Look through the data below. Show each line where the string "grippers" occurs.

--------------------

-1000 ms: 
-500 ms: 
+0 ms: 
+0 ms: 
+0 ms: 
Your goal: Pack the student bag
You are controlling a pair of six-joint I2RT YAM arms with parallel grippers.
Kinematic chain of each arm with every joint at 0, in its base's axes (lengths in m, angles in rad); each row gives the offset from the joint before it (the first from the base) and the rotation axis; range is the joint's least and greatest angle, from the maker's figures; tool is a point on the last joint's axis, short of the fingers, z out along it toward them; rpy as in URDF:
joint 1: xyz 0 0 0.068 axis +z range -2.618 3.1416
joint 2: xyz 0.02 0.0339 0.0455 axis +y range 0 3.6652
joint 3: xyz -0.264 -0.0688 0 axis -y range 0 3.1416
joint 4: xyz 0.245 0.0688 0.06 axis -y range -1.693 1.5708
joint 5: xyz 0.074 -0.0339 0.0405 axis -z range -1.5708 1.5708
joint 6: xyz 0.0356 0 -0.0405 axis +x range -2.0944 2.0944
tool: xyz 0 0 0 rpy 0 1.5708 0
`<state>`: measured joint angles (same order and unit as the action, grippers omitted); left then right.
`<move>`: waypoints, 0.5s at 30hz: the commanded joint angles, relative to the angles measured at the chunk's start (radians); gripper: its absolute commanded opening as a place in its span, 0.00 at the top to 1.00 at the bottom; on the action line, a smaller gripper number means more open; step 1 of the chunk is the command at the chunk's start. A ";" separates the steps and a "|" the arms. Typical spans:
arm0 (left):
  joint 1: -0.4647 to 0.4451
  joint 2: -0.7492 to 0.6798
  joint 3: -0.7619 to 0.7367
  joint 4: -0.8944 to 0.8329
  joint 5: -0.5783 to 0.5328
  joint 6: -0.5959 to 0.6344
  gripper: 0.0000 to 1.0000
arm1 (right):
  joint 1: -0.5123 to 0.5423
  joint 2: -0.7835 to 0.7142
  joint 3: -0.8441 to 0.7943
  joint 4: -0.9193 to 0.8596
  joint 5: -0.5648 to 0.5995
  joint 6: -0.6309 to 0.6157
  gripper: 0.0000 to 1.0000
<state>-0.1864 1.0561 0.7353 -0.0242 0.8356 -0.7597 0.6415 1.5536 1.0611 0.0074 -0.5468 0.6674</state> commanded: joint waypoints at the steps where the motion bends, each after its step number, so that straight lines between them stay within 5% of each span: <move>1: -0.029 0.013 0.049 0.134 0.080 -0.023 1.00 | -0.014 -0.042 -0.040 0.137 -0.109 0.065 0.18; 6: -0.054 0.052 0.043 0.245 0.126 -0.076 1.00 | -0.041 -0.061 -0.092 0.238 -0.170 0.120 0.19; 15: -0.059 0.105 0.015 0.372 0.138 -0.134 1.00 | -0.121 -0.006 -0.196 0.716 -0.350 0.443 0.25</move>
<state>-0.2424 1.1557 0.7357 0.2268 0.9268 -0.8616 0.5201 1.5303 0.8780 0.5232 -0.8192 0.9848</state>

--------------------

_Written reply:_
You are controlling a pair of six-joint I2RT YAM arms with parallel grippers.
`<state>`: measured joint angles (same order and unit as the action, grippers omitted); left then right.

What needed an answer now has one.